_Exercise instructions_
Check each line below for "blind" and give the count of those that have it, nothing else.

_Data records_
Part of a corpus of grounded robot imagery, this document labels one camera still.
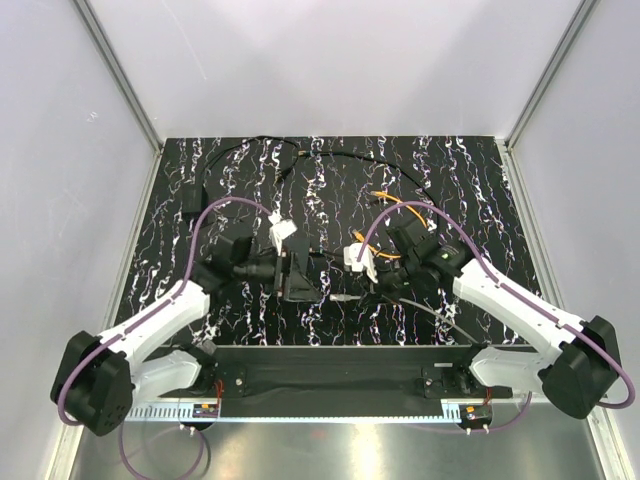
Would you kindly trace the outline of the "black cable gold connector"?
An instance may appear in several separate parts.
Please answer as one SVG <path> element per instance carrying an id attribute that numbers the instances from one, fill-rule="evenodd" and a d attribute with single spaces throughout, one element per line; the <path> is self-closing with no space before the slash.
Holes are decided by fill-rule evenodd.
<path id="1" fill-rule="evenodd" d="M 322 156 L 322 157 L 339 156 L 339 157 L 355 159 L 355 160 L 358 160 L 360 162 L 371 163 L 371 164 L 376 164 L 376 165 L 382 165 L 382 166 L 385 166 L 385 167 L 389 167 L 390 169 L 399 172 L 401 176 L 403 176 L 406 180 L 409 180 L 415 187 L 417 187 L 417 189 L 422 194 L 424 194 L 424 196 L 431 202 L 431 204 L 433 206 L 439 207 L 438 201 L 429 193 L 427 188 L 424 187 L 416 179 L 414 179 L 413 176 L 411 176 L 411 174 L 409 174 L 407 171 L 405 171 L 401 166 L 399 166 L 396 163 L 391 163 L 389 161 L 382 160 L 382 159 L 377 158 L 375 156 L 367 156 L 367 155 L 359 154 L 359 153 L 352 153 L 352 152 L 346 152 L 346 151 L 317 151 L 317 152 L 313 152 L 311 150 L 298 150 L 297 154 L 293 158 L 293 161 L 291 162 L 291 164 L 288 167 L 286 167 L 282 171 L 282 173 L 280 174 L 281 181 L 284 181 L 284 178 L 286 176 L 288 176 L 295 169 L 296 165 L 299 163 L 300 160 L 303 160 L 303 159 L 306 160 L 307 158 L 312 158 L 314 156 Z M 398 198 L 396 196 L 393 196 L 393 195 L 391 195 L 391 194 L 389 194 L 387 192 L 384 192 L 382 190 L 371 191 L 370 195 L 373 195 L 377 199 L 393 201 L 393 202 L 395 202 L 397 204 L 402 202 L 402 200 L 400 200 L 400 198 Z M 428 229 L 427 221 L 422 217 L 422 215 L 420 213 L 417 212 L 417 210 L 415 210 L 413 207 L 407 207 L 407 209 L 409 211 L 411 211 L 413 213 L 413 215 L 418 218 L 418 220 L 421 221 L 422 225 L 425 228 Z M 377 257 L 380 257 L 380 258 L 383 258 L 383 259 L 387 259 L 387 260 L 400 259 L 400 255 L 398 255 L 398 254 L 383 253 L 383 251 L 380 250 L 380 249 L 376 249 L 375 247 L 371 247 L 371 246 L 369 246 L 369 247 L 370 247 L 370 250 L 372 251 L 372 253 L 374 254 L 374 256 L 377 256 Z"/>

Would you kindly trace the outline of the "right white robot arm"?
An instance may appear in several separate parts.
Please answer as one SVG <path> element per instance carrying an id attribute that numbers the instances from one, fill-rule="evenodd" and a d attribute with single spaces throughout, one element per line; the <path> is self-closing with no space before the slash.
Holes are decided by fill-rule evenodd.
<path id="1" fill-rule="evenodd" d="M 400 255 L 399 265 L 380 277 L 380 286 L 397 293 L 424 285 L 455 295 L 522 337 L 530 352 L 477 346 L 454 371 L 454 384 L 466 396 L 487 387 L 508 387 L 544 395 L 566 415 L 584 419 L 601 406 L 617 380 L 627 388 L 626 407 L 635 389 L 624 371 L 613 325 L 570 314 L 527 291 L 484 259 L 467 235 L 441 242 L 418 220 L 387 229 Z"/>

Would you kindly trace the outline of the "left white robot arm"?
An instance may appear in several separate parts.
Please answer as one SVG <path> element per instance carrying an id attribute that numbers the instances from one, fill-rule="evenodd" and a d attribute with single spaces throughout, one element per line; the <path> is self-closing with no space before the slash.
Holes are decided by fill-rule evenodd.
<path id="1" fill-rule="evenodd" d="M 204 318 L 234 284 L 262 285 L 286 302 L 321 299 L 306 276 L 312 253 L 308 238 L 294 234 L 263 253 L 251 251 L 252 241 L 251 236 L 223 237 L 192 263 L 186 279 L 138 314 L 98 335 L 75 334 L 50 392 L 60 419 L 104 436 L 141 403 L 175 390 L 208 394 L 216 372 L 206 354 L 180 347 L 159 358 L 152 355 L 184 327 Z"/>

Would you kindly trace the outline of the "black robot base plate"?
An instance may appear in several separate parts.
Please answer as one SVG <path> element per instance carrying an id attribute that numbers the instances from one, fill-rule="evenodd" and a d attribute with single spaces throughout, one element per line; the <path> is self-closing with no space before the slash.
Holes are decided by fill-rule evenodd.
<path id="1" fill-rule="evenodd" d="M 334 401 L 372 406 L 422 401 L 483 403 L 509 399 L 508 387 L 460 382 L 456 368 L 474 347 L 219 347 L 207 358 L 203 387 L 172 391 L 188 400 L 239 400 L 249 405 Z"/>

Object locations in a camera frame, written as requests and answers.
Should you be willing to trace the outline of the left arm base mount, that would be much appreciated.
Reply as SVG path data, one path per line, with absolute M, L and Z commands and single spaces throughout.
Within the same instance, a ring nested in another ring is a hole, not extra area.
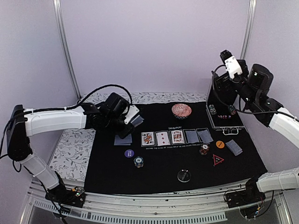
M 85 190 L 78 186 L 72 189 L 66 188 L 60 175 L 56 171 L 55 174 L 58 177 L 58 186 L 53 189 L 46 190 L 45 199 L 58 204 L 82 208 L 86 197 Z

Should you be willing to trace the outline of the stack of poker chips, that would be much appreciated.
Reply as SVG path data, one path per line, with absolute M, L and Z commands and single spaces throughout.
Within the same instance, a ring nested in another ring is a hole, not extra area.
M 142 157 L 137 156 L 134 158 L 134 164 L 137 168 L 142 168 L 144 165 L 144 160 Z

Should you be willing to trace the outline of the orange big blind button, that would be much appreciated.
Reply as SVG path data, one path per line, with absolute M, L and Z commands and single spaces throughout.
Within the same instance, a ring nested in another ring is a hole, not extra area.
M 215 144 L 219 149 L 223 149 L 225 147 L 225 143 L 221 140 L 216 141 Z

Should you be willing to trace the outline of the blue playing card deck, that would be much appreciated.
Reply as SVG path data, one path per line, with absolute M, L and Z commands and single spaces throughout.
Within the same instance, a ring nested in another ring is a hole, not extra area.
M 142 122 L 144 121 L 144 118 L 140 115 L 136 116 L 133 120 L 131 120 L 131 124 L 134 126 L 134 127 L 137 127 L 139 126 Z

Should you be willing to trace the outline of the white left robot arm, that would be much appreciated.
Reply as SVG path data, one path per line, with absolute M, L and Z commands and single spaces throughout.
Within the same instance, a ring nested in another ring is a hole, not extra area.
M 42 133 L 68 129 L 108 130 L 121 139 L 131 134 L 135 125 L 132 123 L 139 117 L 139 109 L 133 104 L 131 94 L 126 100 L 113 92 L 100 103 L 88 103 L 87 99 L 95 92 L 108 87 L 116 87 L 128 92 L 117 84 L 101 86 L 75 105 L 42 109 L 24 109 L 16 105 L 10 120 L 7 122 L 2 143 L 7 144 L 7 155 L 27 168 L 60 203 L 69 199 L 69 191 L 63 187 L 59 175 L 39 157 L 30 146 L 29 138 Z

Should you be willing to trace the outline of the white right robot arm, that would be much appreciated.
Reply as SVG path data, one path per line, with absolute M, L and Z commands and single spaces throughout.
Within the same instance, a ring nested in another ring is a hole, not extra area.
M 242 107 L 236 111 L 268 169 L 248 180 L 250 187 L 241 196 L 245 203 L 252 203 L 260 192 L 299 187 L 299 118 L 268 96 L 273 78 L 266 67 L 256 63 L 247 66 L 245 60 L 234 56 L 212 70 L 216 101 L 227 107 L 232 99 L 241 100 Z

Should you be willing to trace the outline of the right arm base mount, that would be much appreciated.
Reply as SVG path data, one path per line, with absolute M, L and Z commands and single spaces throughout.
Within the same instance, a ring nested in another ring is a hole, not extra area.
M 244 190 L 234 190 L 229 189 L 224 193 L 224 201 L 227 203 L 229 208 L 249 205 L 252 203 L 257 203 L 257 206 L 254 209 L 243 209 L 241 215 L 246 219 L 256 218 L 264 204 L 266 196 L 264 193 L 260 192 L 257 188 L 257 178 L 250 178 L 245 183 Z

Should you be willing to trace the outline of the king of diamonds card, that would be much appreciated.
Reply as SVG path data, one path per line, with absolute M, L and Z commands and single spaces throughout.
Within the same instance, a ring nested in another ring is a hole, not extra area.
M 184 144 L 185 140 L 182 130 L 171 131 L 171 141 L 172 144 Z

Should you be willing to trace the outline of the triangular all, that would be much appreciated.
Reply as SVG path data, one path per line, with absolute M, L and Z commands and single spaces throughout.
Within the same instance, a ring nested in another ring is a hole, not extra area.
M 224 162 L 224 159 L 213 154 L 213 162 L 214 162 L 214 167 L 222 162 Z

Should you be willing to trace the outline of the three of diamonds card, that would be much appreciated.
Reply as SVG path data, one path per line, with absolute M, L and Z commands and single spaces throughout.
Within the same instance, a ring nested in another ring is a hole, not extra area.
M 169 135 L 167 131 L 156 132 L 156 140 L 158 146 L 170 145 Z

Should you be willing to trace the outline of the purple small blind button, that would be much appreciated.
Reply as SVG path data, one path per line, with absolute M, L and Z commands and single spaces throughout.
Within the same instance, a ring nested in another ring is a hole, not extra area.
M 124 155 L 126 158 L 132 158 L 134 156 L 134 154 L 135 154 L 134 151 L 131 149 L 128 149 L 124 152 Z

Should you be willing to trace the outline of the queen of spades card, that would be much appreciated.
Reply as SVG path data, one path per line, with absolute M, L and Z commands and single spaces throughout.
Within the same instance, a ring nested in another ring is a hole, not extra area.
M 142 147 L 154 146 L 155 138 L 153 132 L 143 132 L 141 133 L 141 145 Z

_Finished exercise_
2